#### EXERCISE DATA

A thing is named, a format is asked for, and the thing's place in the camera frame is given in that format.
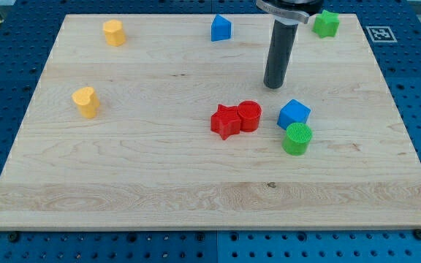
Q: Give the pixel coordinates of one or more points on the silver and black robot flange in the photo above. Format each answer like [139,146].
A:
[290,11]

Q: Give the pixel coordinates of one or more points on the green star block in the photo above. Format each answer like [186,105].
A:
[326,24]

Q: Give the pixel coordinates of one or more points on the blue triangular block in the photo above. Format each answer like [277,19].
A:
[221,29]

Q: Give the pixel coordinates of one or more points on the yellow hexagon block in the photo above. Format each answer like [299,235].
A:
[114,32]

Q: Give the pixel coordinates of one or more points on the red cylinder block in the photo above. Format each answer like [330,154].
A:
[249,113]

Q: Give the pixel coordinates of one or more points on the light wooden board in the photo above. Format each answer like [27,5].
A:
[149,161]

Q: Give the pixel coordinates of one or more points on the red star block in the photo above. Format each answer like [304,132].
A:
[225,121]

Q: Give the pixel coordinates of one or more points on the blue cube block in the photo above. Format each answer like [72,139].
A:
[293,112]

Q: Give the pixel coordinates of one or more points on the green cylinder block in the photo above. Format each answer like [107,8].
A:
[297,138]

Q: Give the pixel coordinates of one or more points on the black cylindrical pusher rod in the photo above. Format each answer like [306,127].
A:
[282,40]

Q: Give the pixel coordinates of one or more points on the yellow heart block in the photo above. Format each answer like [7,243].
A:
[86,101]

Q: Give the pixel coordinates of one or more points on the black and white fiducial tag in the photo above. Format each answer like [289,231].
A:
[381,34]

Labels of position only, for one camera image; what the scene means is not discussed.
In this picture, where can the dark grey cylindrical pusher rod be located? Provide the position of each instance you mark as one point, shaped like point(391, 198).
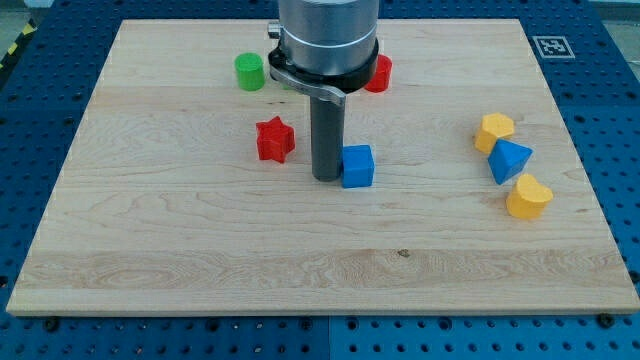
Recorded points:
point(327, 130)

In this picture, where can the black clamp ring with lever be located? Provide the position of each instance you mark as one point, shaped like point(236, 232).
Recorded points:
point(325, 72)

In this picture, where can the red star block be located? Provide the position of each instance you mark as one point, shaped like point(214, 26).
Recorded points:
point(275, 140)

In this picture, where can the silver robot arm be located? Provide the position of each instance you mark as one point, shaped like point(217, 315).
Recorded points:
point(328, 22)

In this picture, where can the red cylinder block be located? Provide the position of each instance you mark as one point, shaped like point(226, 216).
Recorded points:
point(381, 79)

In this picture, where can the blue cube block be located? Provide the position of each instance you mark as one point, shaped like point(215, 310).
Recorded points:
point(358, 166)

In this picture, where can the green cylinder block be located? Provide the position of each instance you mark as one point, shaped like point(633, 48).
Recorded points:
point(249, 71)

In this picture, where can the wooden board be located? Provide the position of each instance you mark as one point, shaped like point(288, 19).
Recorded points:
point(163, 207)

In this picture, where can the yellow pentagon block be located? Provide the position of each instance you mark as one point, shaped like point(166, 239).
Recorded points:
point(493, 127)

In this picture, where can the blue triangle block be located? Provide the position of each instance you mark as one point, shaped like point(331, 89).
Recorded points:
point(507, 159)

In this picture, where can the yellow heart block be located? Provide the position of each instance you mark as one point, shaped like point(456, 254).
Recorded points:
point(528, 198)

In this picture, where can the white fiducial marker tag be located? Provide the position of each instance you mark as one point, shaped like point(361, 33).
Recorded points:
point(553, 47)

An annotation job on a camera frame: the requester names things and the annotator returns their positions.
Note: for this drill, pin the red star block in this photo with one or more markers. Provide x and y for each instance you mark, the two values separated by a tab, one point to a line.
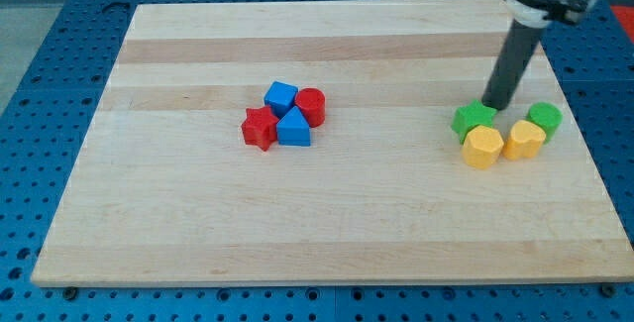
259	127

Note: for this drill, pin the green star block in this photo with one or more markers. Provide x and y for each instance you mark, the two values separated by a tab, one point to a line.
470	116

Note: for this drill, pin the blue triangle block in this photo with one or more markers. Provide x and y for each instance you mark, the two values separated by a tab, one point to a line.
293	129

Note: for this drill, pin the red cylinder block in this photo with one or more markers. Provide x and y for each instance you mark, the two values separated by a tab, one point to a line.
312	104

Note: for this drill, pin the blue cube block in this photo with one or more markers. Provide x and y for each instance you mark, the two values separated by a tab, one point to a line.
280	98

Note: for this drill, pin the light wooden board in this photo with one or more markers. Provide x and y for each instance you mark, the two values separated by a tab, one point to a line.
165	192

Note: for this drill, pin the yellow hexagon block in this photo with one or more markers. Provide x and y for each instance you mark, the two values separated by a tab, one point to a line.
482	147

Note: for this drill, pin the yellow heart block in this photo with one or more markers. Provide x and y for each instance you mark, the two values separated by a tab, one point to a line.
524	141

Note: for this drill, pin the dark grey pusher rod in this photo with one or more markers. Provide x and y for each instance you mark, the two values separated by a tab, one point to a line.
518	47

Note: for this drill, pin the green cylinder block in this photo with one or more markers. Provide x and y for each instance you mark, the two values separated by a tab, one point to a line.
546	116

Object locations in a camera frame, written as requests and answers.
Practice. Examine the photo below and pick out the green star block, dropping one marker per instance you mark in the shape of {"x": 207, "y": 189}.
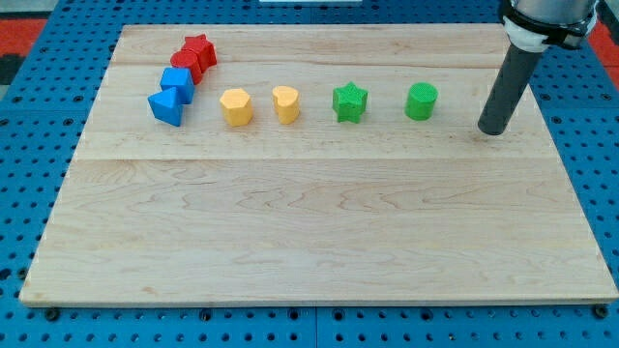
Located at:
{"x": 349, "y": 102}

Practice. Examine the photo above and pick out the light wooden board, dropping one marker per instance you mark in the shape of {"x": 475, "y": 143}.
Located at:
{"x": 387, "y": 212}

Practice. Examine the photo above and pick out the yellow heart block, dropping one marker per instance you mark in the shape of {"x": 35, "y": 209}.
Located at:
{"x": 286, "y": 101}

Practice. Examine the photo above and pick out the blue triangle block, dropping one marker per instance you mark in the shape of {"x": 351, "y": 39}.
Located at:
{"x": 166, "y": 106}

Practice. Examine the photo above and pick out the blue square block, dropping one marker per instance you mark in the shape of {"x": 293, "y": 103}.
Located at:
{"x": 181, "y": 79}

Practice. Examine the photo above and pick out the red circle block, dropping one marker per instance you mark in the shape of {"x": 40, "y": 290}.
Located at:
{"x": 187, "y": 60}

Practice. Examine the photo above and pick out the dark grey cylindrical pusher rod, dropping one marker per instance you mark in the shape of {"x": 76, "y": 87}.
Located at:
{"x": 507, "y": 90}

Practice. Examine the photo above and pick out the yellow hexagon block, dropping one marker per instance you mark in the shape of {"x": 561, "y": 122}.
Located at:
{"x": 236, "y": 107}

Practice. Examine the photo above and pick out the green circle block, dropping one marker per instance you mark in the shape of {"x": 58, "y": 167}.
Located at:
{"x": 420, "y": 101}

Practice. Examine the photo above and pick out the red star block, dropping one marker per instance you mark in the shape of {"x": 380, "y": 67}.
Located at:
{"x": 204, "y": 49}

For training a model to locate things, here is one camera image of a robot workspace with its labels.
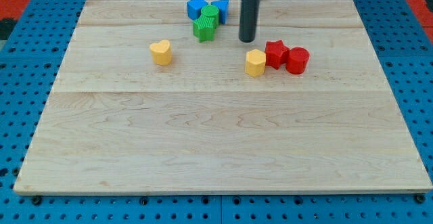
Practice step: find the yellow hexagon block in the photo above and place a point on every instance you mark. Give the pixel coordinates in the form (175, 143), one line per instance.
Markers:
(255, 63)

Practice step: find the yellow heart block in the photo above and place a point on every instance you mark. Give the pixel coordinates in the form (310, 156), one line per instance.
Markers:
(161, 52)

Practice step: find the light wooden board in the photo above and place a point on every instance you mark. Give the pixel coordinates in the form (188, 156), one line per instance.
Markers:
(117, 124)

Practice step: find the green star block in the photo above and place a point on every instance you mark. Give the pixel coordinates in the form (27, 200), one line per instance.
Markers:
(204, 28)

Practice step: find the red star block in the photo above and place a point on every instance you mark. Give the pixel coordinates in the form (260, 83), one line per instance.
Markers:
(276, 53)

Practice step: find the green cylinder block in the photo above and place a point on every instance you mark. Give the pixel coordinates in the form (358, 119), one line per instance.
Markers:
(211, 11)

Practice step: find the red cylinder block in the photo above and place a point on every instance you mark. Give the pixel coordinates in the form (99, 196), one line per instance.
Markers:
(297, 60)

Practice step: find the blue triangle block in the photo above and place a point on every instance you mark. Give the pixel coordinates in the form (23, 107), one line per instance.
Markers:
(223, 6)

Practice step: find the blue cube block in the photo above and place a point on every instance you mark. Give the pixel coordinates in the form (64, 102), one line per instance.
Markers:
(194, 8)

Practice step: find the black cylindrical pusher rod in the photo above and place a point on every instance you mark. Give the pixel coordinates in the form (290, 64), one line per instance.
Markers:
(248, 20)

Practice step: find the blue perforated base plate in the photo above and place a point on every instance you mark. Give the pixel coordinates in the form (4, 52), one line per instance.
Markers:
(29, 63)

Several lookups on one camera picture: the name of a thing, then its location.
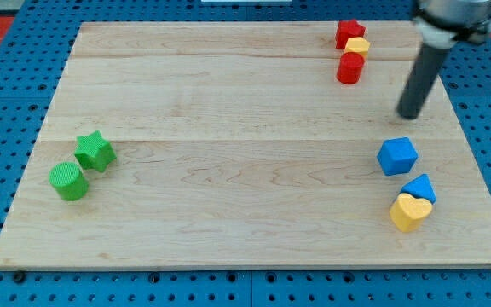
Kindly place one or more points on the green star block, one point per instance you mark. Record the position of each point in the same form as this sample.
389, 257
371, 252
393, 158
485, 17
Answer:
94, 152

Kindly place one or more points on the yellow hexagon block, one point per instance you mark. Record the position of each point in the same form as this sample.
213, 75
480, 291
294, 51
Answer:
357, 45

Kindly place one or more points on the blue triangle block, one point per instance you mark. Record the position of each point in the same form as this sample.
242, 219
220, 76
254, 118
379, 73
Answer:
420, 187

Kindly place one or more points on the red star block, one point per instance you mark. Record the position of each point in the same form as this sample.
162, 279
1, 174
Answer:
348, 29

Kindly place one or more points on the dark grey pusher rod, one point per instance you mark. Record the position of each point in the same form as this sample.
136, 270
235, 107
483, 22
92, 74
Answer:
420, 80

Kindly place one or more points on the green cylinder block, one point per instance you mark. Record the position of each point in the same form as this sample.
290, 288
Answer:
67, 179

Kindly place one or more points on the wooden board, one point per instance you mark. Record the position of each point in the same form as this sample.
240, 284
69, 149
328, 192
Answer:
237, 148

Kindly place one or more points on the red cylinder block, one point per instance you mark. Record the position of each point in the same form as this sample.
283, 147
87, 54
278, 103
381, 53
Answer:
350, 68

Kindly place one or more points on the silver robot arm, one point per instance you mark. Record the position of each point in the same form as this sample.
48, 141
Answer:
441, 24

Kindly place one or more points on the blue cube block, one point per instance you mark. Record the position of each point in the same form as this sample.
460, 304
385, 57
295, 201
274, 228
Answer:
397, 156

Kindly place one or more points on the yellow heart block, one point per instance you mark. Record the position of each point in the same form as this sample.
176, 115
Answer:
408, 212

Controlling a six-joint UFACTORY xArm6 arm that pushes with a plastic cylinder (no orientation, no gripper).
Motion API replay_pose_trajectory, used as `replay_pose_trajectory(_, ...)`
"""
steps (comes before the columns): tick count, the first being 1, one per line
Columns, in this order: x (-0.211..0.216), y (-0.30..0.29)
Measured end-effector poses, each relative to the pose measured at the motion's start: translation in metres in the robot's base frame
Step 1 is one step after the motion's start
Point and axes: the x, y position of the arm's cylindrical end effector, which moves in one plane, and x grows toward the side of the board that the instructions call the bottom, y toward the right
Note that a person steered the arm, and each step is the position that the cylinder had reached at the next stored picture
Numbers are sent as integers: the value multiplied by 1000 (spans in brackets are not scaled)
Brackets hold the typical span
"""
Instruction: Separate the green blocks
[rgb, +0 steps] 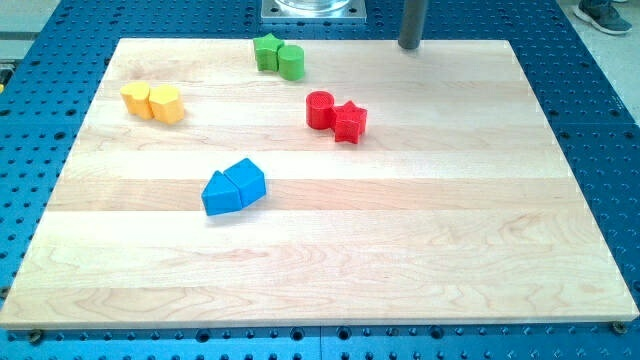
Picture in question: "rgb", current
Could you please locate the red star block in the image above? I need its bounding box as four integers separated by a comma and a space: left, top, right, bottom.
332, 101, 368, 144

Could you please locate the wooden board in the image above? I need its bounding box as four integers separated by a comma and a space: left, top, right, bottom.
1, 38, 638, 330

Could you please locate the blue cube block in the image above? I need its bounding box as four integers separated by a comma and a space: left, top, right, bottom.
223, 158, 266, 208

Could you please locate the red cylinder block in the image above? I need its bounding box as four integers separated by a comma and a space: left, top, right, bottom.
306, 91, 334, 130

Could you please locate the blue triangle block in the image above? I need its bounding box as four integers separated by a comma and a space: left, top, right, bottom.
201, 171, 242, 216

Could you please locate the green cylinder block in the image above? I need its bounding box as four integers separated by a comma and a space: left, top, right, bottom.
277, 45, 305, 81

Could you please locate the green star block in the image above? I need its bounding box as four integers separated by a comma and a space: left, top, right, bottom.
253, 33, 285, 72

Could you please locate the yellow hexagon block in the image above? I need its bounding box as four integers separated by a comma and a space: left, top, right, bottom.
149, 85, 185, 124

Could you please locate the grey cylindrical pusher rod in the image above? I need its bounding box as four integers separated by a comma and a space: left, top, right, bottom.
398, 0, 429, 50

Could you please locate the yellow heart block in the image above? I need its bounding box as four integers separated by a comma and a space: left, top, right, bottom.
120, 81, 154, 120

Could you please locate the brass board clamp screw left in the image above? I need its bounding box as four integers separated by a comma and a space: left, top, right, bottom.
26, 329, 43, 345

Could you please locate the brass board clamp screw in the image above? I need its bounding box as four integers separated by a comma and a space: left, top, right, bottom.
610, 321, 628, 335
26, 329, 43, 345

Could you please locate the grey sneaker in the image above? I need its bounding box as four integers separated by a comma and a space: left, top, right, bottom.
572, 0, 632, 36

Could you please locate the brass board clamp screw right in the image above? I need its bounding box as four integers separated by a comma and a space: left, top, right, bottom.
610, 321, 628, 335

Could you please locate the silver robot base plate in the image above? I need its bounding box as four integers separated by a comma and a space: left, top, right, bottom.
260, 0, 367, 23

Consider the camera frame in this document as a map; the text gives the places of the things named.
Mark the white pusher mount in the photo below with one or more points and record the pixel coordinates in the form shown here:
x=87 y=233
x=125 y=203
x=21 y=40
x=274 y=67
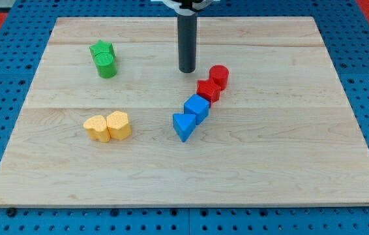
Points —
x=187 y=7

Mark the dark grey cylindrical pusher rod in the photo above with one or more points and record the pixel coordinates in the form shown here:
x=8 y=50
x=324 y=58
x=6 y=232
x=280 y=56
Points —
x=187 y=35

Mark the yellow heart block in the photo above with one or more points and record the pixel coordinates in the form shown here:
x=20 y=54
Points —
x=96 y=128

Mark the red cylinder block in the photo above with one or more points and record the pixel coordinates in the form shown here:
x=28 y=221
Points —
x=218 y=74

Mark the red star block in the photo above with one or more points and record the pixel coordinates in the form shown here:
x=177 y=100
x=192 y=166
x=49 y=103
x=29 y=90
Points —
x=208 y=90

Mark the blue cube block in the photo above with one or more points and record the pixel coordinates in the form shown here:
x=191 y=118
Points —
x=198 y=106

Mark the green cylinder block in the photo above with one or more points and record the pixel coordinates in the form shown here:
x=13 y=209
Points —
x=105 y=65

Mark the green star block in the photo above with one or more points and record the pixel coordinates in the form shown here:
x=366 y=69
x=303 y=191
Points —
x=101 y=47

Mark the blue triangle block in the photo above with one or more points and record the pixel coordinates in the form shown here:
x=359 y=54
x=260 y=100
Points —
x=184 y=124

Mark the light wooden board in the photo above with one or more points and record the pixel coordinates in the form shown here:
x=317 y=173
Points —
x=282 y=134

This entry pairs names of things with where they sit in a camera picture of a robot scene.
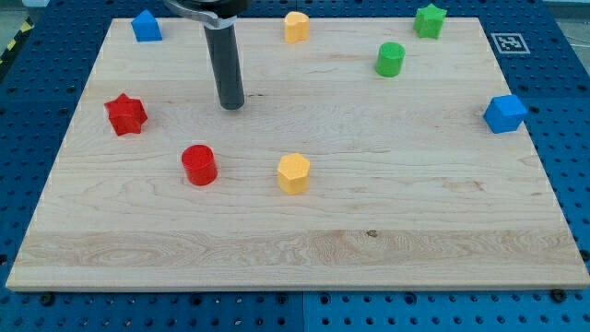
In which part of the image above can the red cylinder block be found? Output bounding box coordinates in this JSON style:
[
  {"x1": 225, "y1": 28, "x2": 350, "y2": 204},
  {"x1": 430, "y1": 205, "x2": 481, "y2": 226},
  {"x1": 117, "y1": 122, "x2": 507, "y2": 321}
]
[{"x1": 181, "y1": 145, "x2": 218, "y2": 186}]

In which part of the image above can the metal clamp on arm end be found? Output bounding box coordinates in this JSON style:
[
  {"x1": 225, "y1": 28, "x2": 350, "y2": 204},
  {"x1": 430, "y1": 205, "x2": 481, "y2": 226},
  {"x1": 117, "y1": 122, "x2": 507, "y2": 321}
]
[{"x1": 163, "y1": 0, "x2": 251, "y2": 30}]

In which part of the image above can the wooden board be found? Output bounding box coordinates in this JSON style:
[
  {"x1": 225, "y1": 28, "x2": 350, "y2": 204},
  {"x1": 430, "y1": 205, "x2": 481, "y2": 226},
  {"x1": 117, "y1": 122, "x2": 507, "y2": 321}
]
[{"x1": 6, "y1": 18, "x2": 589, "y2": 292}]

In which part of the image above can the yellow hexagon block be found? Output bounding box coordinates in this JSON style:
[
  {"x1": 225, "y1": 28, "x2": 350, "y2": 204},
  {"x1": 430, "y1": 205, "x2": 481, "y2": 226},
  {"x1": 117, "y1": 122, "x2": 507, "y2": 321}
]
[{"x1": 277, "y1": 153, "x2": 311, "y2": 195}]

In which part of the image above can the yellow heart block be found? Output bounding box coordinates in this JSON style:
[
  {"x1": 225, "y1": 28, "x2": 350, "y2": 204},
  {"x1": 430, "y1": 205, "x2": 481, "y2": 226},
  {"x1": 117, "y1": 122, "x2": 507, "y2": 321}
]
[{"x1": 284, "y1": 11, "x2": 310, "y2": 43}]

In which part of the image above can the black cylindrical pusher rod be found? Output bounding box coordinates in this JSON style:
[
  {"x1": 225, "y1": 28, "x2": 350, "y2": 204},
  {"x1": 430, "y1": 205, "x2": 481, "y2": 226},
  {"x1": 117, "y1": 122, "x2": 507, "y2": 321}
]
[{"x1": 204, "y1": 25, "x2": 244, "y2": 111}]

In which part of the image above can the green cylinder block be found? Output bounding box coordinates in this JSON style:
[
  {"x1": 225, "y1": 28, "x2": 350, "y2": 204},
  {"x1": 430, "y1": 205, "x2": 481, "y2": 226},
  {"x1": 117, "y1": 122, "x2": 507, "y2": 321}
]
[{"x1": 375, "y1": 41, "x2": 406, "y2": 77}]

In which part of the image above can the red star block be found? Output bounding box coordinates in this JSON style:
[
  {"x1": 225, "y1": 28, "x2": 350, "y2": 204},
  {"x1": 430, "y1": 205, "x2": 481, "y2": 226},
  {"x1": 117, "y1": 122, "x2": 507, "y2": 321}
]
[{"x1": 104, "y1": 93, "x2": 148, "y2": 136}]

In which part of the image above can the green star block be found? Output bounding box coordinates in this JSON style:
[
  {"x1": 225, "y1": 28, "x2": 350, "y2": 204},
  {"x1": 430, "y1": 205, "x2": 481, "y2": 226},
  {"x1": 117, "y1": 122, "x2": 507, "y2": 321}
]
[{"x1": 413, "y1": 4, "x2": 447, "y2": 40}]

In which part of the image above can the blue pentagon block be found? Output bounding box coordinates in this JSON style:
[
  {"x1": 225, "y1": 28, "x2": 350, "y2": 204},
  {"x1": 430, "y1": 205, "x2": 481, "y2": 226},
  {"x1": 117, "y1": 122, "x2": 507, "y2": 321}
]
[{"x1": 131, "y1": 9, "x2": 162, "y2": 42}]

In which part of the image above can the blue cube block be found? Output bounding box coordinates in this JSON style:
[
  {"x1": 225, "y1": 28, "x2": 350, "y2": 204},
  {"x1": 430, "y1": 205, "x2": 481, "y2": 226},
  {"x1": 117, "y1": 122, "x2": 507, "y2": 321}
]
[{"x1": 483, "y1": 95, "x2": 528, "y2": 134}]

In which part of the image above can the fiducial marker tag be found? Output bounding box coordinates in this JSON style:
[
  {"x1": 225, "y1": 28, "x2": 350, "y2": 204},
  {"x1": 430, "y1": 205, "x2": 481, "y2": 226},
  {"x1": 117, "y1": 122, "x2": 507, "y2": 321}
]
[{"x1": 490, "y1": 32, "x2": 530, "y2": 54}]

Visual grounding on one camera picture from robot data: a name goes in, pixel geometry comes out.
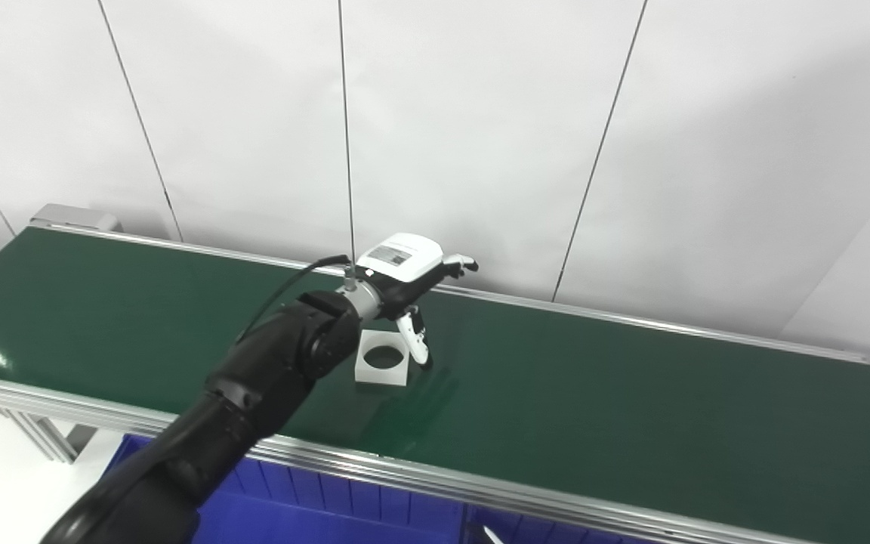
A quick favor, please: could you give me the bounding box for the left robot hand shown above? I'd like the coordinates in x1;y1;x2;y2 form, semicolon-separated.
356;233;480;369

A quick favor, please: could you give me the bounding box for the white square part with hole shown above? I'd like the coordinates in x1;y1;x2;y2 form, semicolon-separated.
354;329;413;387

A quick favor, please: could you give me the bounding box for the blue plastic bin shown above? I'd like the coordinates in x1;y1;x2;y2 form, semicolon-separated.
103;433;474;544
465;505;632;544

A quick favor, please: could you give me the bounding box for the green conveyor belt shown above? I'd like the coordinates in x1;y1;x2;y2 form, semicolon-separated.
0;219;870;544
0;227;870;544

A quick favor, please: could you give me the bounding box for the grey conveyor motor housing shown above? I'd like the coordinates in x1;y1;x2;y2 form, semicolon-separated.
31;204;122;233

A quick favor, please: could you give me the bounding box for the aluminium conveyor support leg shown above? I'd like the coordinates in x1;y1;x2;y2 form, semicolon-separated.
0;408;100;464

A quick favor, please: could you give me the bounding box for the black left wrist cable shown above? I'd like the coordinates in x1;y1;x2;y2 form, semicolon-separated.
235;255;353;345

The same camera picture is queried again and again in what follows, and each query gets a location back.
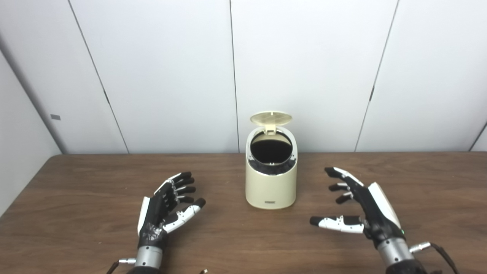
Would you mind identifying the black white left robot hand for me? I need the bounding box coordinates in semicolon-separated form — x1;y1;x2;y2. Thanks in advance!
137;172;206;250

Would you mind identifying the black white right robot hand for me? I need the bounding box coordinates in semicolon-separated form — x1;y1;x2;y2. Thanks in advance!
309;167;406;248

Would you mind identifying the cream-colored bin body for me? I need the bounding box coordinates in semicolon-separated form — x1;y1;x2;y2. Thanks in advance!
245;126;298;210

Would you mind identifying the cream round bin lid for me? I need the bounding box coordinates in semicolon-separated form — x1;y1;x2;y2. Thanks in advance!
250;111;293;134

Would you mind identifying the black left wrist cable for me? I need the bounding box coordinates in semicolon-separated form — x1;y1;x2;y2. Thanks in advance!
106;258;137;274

########

* **ACTION ITEM**:
Where a line of the records contains the word "what", copy that line.

* **OUTPUT OF THE EXERCISE**:
Labels of position only, for one camera image; what the scene means is not discussed.
The same camera picture is queried again and again in what follows, and each query gets a location back.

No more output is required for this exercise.